* _How to complete this task_
How many lines in the data below contain the string "angle"? State that number only.

* _Input for this task_
- - - - -

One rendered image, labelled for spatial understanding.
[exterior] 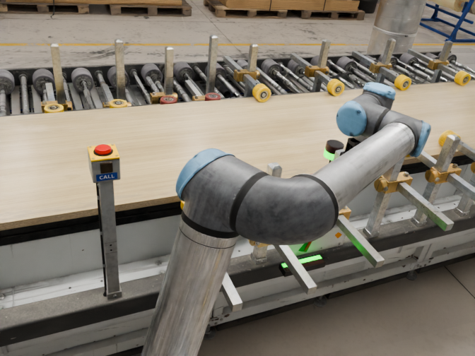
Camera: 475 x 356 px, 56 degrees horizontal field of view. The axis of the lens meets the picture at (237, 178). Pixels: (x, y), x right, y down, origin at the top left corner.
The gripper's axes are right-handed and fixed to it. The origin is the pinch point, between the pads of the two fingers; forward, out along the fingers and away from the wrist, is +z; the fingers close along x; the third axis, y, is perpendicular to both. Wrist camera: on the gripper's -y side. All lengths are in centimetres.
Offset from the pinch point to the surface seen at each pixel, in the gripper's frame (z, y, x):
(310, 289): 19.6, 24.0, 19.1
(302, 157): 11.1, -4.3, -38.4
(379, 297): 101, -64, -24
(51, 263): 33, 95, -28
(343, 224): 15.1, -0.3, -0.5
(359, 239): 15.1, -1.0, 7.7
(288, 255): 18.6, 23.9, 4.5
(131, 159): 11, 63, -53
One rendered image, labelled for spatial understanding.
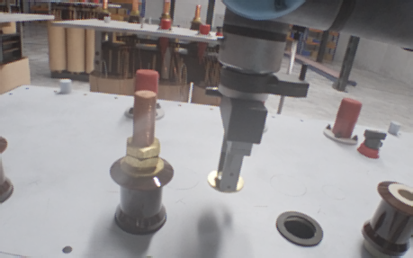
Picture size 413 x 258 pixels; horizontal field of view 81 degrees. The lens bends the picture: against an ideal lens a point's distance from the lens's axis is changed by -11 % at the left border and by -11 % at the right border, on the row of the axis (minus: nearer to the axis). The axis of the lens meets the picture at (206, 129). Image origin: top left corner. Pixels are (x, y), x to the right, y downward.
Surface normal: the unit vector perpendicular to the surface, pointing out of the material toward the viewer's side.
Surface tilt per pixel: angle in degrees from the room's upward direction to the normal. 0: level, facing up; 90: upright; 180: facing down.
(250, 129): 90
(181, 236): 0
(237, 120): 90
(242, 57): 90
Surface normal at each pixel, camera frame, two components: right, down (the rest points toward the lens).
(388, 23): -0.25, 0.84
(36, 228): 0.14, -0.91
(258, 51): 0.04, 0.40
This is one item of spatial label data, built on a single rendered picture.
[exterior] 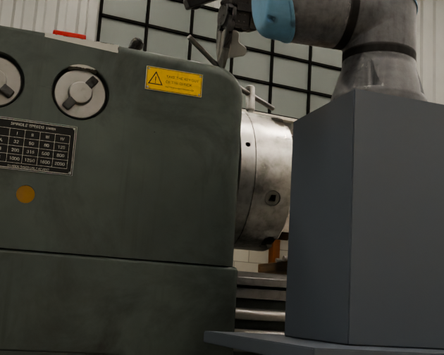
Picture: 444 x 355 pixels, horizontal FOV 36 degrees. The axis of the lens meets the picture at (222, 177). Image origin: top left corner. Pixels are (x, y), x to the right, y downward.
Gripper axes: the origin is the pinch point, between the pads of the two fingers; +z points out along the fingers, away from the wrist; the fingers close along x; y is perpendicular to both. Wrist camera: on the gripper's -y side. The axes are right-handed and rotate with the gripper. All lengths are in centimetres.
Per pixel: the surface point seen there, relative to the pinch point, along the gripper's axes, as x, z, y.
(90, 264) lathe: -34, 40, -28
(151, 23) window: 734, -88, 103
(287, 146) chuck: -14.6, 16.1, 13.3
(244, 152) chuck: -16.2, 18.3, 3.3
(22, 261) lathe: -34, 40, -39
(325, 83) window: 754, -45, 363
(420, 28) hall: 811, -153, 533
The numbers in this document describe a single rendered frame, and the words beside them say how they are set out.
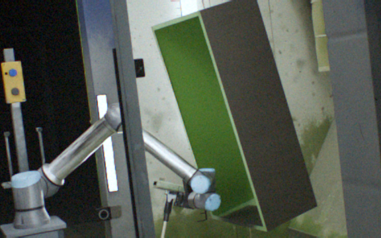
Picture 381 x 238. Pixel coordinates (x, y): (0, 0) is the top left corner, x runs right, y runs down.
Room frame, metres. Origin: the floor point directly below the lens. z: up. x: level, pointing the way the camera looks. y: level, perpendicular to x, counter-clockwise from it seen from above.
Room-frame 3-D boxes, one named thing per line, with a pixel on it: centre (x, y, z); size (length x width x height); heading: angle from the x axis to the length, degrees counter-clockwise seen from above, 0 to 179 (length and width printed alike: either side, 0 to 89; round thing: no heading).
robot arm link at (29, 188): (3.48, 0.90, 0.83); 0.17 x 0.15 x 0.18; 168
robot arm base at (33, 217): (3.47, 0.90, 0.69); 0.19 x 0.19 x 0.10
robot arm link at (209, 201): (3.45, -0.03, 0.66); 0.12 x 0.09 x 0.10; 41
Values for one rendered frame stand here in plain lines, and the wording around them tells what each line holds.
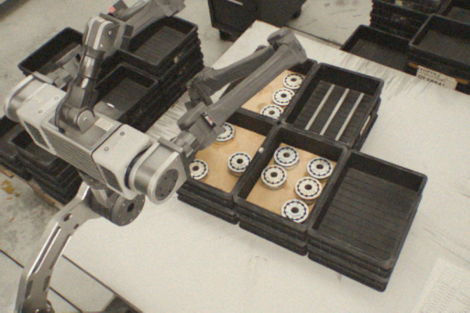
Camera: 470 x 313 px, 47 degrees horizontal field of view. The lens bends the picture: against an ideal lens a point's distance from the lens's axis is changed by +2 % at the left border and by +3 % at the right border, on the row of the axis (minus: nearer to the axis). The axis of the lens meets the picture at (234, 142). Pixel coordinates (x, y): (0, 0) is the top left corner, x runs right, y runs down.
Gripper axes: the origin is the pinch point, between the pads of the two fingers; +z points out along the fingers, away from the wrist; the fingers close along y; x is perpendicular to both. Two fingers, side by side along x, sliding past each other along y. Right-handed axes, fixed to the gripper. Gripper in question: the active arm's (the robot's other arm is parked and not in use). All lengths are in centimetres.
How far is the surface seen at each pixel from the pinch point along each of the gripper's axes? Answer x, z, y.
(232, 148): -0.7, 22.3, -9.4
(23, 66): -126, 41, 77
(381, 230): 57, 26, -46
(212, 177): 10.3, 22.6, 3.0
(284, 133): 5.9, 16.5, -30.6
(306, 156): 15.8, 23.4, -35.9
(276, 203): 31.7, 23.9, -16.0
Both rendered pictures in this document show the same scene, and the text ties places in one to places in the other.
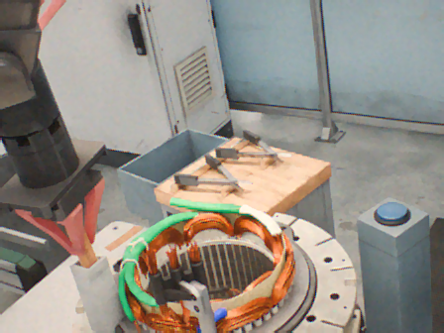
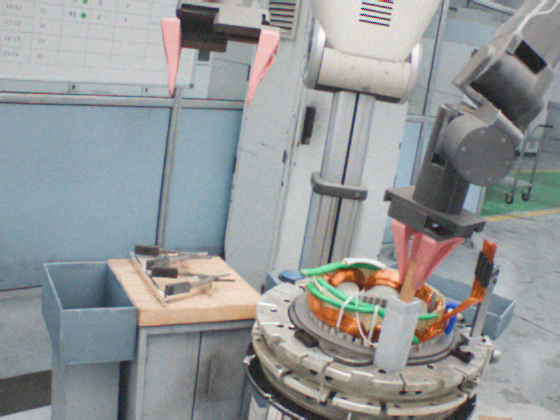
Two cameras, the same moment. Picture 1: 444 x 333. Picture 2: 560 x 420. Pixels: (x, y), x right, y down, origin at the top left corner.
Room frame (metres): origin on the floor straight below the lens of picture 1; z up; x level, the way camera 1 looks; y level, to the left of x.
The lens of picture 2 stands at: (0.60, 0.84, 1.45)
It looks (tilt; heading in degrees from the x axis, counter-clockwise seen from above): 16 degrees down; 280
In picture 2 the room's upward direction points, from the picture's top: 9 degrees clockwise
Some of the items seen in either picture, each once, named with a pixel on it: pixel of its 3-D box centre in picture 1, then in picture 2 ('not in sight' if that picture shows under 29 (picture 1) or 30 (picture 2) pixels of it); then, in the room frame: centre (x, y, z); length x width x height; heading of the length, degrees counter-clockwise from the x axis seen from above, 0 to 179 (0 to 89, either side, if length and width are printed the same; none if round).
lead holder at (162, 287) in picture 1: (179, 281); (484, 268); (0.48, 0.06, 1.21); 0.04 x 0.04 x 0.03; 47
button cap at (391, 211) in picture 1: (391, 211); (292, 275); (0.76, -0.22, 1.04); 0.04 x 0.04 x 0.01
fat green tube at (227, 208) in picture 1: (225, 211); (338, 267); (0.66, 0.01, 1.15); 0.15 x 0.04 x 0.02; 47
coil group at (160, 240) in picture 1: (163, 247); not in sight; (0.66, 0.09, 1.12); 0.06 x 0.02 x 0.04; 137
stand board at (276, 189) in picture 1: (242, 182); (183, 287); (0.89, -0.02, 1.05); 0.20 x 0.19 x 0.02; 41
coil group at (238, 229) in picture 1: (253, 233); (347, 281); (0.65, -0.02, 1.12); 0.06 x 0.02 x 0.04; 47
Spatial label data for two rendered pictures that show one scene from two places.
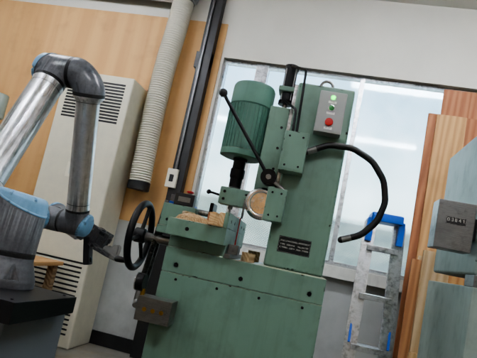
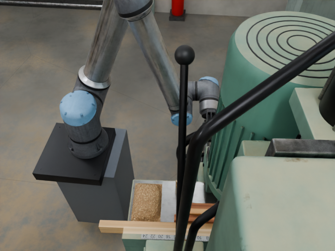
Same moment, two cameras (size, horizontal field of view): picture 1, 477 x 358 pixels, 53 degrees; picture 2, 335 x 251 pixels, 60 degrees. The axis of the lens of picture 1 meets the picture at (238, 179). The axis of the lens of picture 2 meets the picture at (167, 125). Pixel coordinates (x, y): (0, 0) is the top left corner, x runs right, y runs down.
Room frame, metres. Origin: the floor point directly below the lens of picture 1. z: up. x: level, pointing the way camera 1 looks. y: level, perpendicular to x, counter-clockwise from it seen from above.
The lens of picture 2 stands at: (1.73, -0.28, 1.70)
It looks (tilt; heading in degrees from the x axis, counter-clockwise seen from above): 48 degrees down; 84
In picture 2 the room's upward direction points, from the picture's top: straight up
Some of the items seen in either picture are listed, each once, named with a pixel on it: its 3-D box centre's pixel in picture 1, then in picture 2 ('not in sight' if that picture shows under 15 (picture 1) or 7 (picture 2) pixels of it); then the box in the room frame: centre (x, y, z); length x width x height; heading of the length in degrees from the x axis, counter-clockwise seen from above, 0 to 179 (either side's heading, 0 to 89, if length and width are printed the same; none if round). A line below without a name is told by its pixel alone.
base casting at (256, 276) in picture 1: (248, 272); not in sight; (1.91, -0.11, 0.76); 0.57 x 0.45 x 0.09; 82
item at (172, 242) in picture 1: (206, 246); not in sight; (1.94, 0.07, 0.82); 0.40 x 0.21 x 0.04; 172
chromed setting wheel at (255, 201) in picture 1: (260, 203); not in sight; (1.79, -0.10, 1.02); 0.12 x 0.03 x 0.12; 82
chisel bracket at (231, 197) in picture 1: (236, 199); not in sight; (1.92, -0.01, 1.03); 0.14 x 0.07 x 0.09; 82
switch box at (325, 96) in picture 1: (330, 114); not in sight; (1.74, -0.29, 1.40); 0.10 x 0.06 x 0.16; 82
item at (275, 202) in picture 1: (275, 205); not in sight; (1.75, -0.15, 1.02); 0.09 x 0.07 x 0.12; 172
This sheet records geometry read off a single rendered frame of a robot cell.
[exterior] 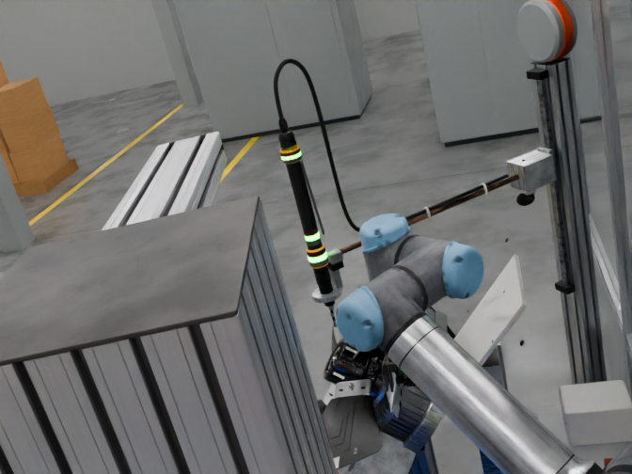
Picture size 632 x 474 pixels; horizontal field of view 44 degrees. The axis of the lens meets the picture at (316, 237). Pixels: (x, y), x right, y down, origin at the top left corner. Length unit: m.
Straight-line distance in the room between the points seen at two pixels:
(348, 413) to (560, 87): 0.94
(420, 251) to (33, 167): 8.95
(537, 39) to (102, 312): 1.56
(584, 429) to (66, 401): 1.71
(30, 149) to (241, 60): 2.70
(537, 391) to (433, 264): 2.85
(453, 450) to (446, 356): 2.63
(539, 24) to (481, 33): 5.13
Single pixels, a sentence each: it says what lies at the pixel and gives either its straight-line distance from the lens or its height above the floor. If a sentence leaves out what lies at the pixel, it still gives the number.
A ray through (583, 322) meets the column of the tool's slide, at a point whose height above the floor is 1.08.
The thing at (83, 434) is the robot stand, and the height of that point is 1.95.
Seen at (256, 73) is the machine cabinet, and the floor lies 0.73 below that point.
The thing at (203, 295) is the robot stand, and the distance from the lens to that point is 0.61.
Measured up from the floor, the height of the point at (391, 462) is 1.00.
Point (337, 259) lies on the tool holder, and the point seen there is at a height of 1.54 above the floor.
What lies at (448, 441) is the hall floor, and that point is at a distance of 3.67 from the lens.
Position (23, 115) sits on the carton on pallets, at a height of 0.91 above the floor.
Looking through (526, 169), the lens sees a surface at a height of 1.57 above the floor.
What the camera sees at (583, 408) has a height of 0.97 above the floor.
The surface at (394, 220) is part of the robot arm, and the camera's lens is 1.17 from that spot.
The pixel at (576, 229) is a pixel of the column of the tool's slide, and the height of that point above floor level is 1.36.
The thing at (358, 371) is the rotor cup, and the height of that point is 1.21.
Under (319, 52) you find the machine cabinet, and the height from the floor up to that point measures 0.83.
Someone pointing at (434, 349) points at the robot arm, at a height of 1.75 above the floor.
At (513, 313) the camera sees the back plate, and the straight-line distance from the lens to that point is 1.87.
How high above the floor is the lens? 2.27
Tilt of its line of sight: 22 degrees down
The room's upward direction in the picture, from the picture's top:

- - - - -

* _Written solution_
2